Wednesday, September 14, 2016

Pilgrimage to Rome: Labor Day Mass at St. Peter's Basilica where I heard people singing Pescadore des Hombres

On Labor Day, I attended mass at a side chapel of St. Peter's Basilica in Rome. A priest from Iowa presided--a man in his mid-forties, humble and earnest. He told us we should ask God to bless the work of our hands and to be thankful for the work that God has given us to do.

An enormous painting of The Presentation of the Lord loomed over our side chapel, and the splendor of St. Peter's Basilica gave the mass a special power. But I was touched more profoundly by music I heard coming from another mass--a Spanish-language mass taking place somewhere beyond my sight at another side chapel in the vast basilica.

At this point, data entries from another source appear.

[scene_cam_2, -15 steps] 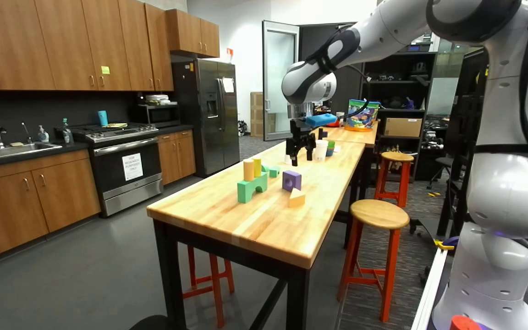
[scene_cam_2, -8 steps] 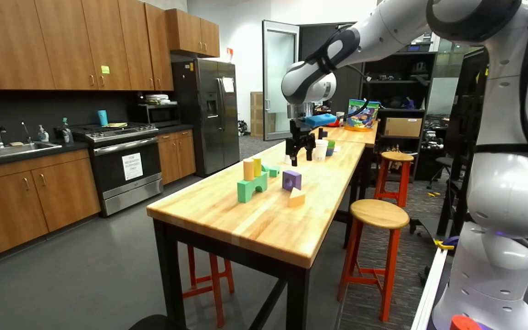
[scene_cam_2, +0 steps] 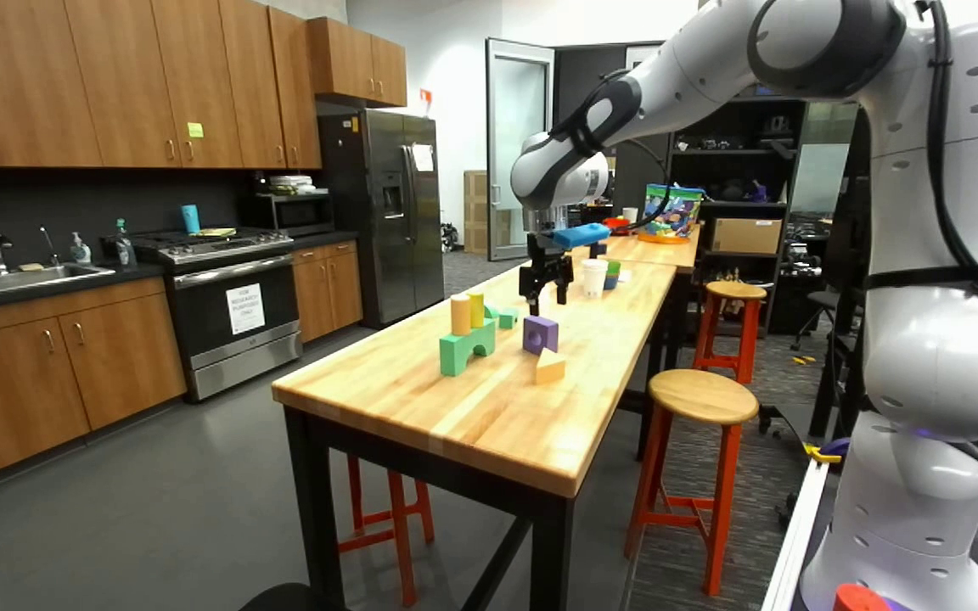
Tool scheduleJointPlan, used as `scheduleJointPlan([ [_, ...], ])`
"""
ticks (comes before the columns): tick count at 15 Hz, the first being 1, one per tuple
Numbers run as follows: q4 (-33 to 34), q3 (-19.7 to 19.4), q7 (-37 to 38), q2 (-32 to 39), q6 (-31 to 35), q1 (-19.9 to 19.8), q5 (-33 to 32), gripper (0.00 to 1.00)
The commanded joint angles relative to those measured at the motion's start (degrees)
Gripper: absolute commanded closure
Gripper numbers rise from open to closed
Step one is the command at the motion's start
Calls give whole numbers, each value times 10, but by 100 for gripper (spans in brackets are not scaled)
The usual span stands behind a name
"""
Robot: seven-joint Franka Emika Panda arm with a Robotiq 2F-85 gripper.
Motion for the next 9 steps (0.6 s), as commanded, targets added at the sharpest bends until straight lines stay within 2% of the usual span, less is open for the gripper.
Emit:
scheduleJointPlan([
  [1,57,-1,1,45,5,-14,8,0],
  [9,107,2,7,83,4,-25,9,0],
])
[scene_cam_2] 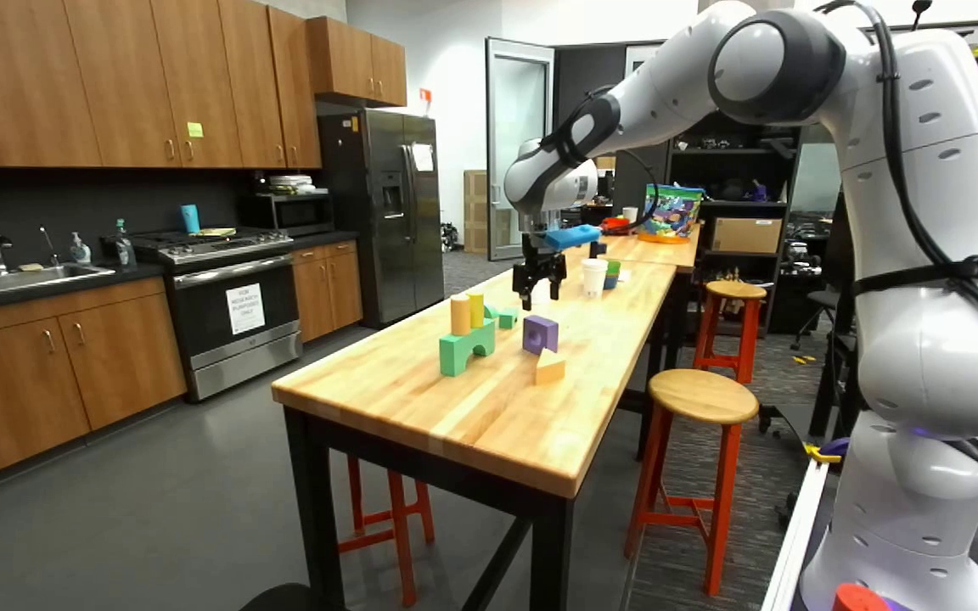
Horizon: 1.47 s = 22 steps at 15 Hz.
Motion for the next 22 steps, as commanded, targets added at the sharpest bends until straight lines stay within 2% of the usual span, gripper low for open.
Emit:
scheduleJointPlan([
  [1,23,5,5,15,-9,-3,4,0],
  [13,27,7,32,36,-8,-2,3,0],
  [14,27,8,32,36,-9,-2,4,25],
  [15,27,7,36,36,-6,-1,2,27],
  [17,30,6,41,37,-9,-2,3,39],
  [22,31,6,47,35,-11,-4,5,81],
])
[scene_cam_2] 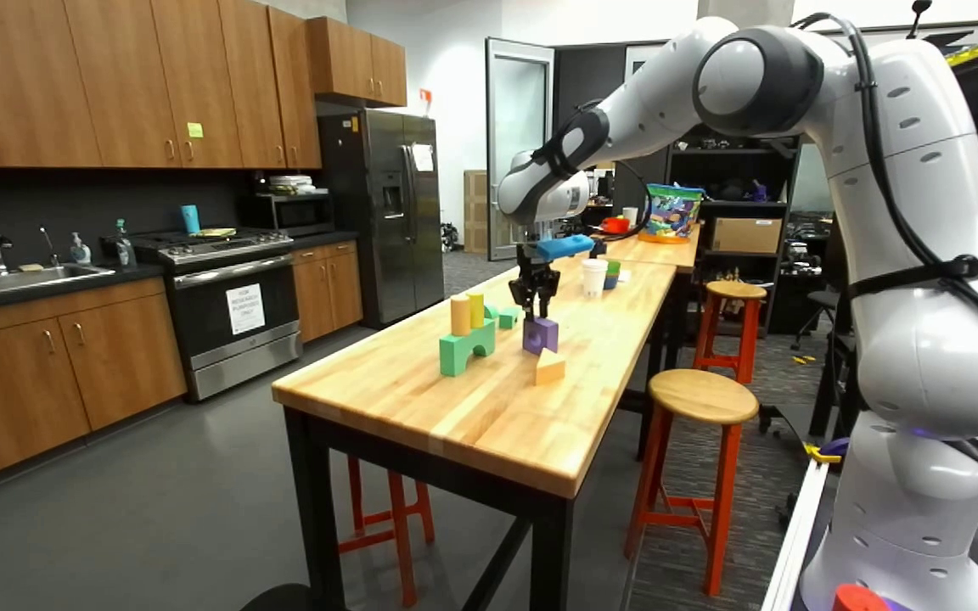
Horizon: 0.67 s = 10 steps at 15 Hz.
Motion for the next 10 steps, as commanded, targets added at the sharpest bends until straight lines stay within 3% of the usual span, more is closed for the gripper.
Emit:
scheduleJointPlan([
  [1,12,0,9,2,-11,-3,5,87],
  [3,14,1,9,2,-12,-4,7,99],
  [10,17,0,17,0,-15,-4,6,100],
])
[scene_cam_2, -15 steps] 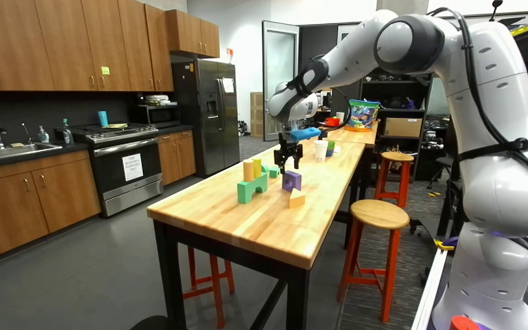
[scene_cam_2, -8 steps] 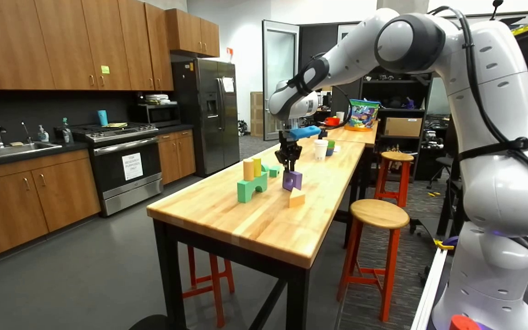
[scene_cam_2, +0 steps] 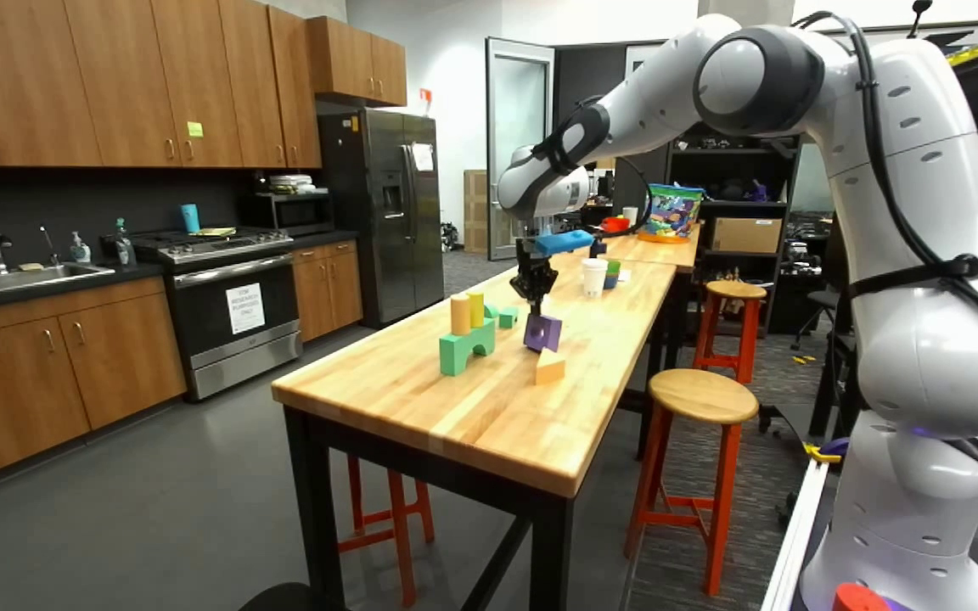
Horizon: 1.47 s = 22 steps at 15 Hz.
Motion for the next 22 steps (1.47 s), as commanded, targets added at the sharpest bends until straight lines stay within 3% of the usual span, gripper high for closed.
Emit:
scheduleJointPlan([
  [1,3,1,5,-1,-9,-2,6,100],
  [6,-26,5,8,-10,24,4,4,97],
  [7,-31,5,8,-13,26,7,0,73],
  [9,-44,6,9,-19,37,14,-8,71],
  [11,-52,7,12,-26,38,18,-11,61],
  [12,-21,8,2,-6,23,12,-2,81],
  [15,-28,8,2,-9,28,16,-2,61],
  [22,-28,8,2,-9,28,16,-2,61],
])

Somewhere people were singing a song I had often heard while attending mass in northern New Mexico--Pescador des Hombres. People were singing in Spanish, and they must have sung all four verses, because the singing continued for quite some time.

Immediately, I was taken out of St. Peter's Basilica. In my mind's eye, I was in the upper Rio Grande Valley of northern New Mexico. I saw the pure, unpolluted waters of the Rio Grande River, dappled by sunlight and teeming with trout. I saw the simple adobe churches of the villages in the foothills of the Sangre de Cristo Mountains.

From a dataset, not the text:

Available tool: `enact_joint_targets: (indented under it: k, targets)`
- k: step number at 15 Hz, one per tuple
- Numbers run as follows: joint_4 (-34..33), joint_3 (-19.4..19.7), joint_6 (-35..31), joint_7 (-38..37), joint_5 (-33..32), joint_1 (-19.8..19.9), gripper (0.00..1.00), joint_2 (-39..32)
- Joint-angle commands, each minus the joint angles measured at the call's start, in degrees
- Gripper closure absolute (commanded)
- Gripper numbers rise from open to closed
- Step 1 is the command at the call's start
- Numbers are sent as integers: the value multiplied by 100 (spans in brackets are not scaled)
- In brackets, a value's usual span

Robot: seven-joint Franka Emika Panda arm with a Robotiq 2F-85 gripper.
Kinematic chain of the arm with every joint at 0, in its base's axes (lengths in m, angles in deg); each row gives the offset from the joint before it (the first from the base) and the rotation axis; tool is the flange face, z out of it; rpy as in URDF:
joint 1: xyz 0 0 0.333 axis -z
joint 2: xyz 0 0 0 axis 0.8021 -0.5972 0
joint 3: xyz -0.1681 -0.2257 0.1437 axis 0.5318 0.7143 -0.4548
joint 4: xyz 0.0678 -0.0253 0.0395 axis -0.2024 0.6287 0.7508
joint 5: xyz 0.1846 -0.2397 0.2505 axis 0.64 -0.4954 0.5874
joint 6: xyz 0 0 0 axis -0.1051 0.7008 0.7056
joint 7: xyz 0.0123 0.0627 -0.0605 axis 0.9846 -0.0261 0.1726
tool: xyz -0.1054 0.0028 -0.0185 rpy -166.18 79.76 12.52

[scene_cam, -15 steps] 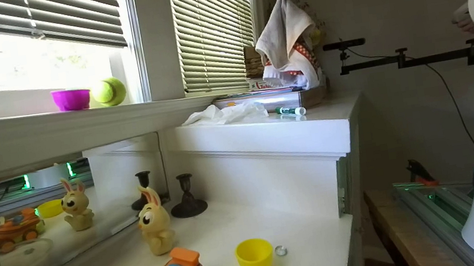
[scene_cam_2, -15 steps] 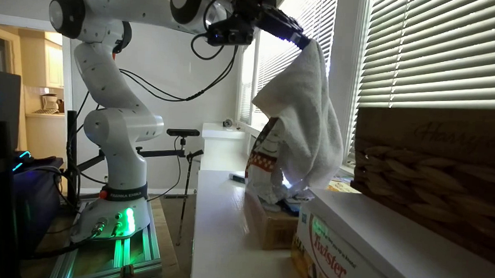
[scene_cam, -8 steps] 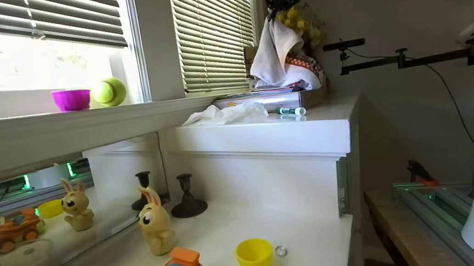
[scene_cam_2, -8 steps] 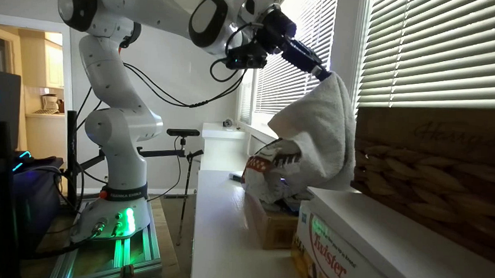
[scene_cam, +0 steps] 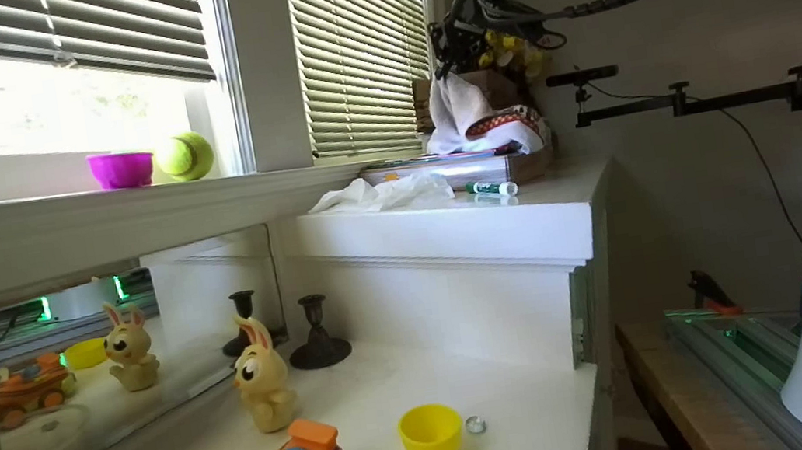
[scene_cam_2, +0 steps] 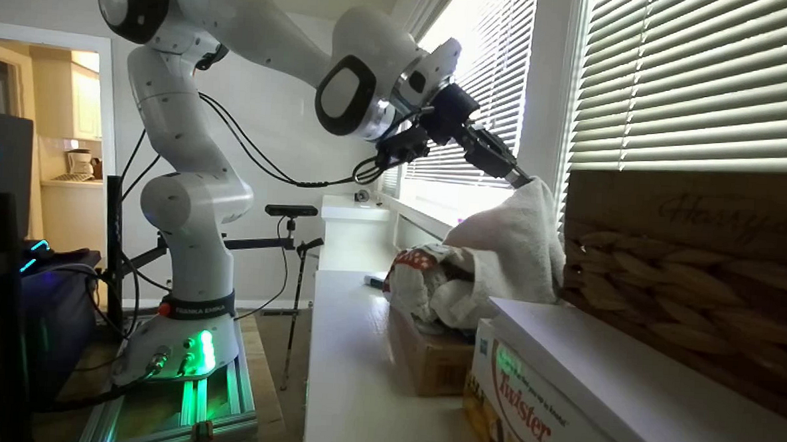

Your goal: Use the white and red towel to wipe the mirror then place it back on the box.

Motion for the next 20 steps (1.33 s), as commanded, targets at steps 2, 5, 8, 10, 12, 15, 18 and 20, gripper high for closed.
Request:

Hearing that familiar and humble tune, I became aware of the long heritage of my Catholic faith in my own country. The Spanish came up the Rio Grande River from El Paso in 1598. By the early 17th century, they were farming the thin soil along the tributaries of that great river as far north as modern-day southern Colorado. They built their simple adobe churches and prayed the mass a good twenty years before the Puritans landed in Massachusetts Bay. They forted up in their churches and their homes against the Apaches and the Comanches.

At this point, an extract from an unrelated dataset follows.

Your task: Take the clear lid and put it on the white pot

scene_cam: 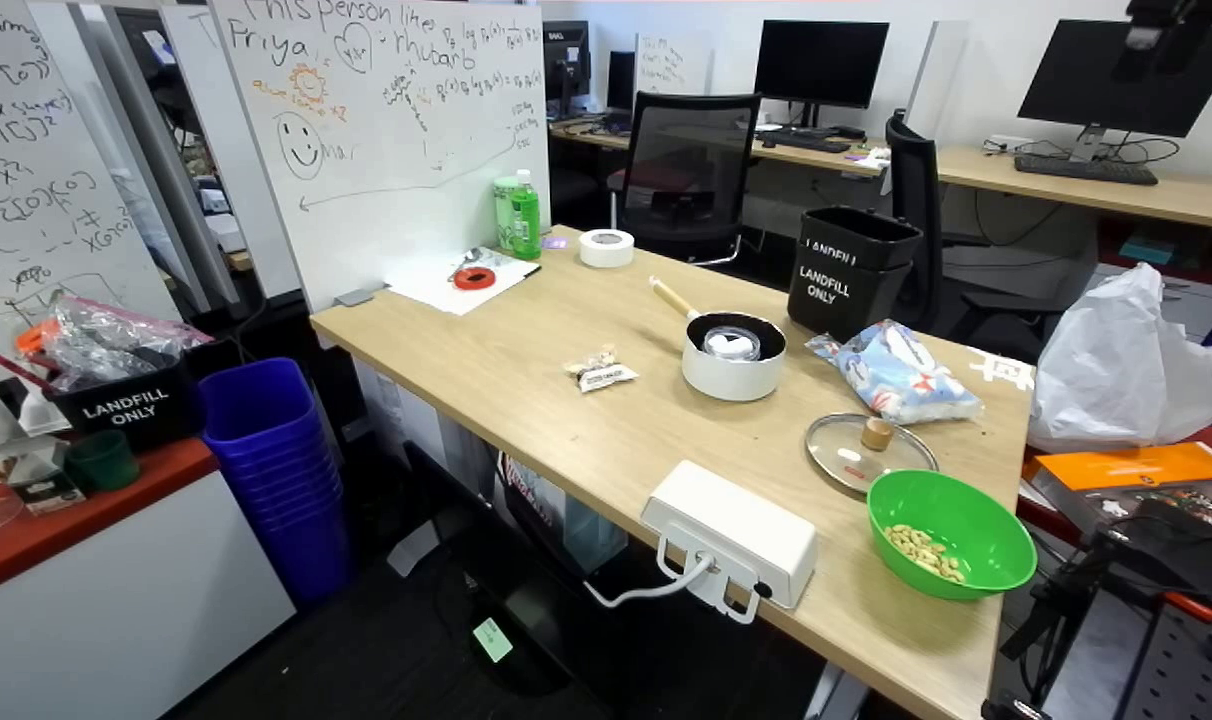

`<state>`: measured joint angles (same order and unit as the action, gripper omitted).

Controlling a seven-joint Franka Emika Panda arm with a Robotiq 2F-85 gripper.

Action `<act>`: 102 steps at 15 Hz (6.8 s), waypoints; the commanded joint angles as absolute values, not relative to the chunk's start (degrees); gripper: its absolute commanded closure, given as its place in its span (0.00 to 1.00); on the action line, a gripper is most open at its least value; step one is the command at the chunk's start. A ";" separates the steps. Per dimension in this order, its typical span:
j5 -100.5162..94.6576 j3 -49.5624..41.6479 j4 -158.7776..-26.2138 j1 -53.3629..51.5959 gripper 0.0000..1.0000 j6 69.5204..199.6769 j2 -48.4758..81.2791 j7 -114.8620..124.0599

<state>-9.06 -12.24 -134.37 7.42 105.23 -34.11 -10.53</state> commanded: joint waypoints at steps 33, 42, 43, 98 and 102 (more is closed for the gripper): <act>8.29 -9.04 -150.37 2.27 0.00 116.37 -15.42 -9.44; 17.30 -7.23 -152.93 1.58 0.00 142.13 -4.60 -6.49; 17.94 -6.88 -152.52 1.53 0.00 144.68 -2.56 -4.47; 24.97 -10.22 -131.77 4.62 0.26 152.94 30.42 53.95; 24.76 -10.18 -131.72 4.70 0.55 153.69 30.53 55.41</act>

As I listened to Pescador des Hombres echoing through St. Peter's Basilica, I was reminded that my faith is an ancient faith and a simple faith.  Although I was surrounded by the great splendor of Roman Catholicism--its art, its statuary, the Pieta of Michelangelo--I am sustained by the simplicity, the  humility, and the childlike faith of my Catholic ancestors.

I believe because my ancestors believed. I embrace the mystery of the Eucharist because the saints embraced this mystery and willingly died horrible deaths in defense of a mystical truth--that Christ is present in the bread and wine of the Eucharist.

I am proud to share in the patrimony of Catholicism--its literature, its beautiful art, the soaring architecture of its cathedrals. But when I am overcome by doubt--which I often am--my faith returns when the Holy Spirit reminds me that the Catholic faith is the faith of the poor and the humble. It is the faith of people who suffer.


Image result for painting  and "presentation of the lord" and "St. Peter's basilica"



Lord, When You Came To The Seashore/Pescador Des Hombres
by Cesareo Gabarain
Lord, when you came to the seashore you weren't seeking the wise or the wealthy, but only asking that I might follow. 
REFRAIN (English): O Lord, in my eyes you were gazing, Kindly smiling, my name you were saying; All I treasured, I have left on the sand there; Close to you, I will find other seas. 
REFRAIN (Spanish): Señor me has mirado a los ojos, sonriendo has dicho mi nombre, en la rena he dejado mi barca, junto a ti buscaré otro mar.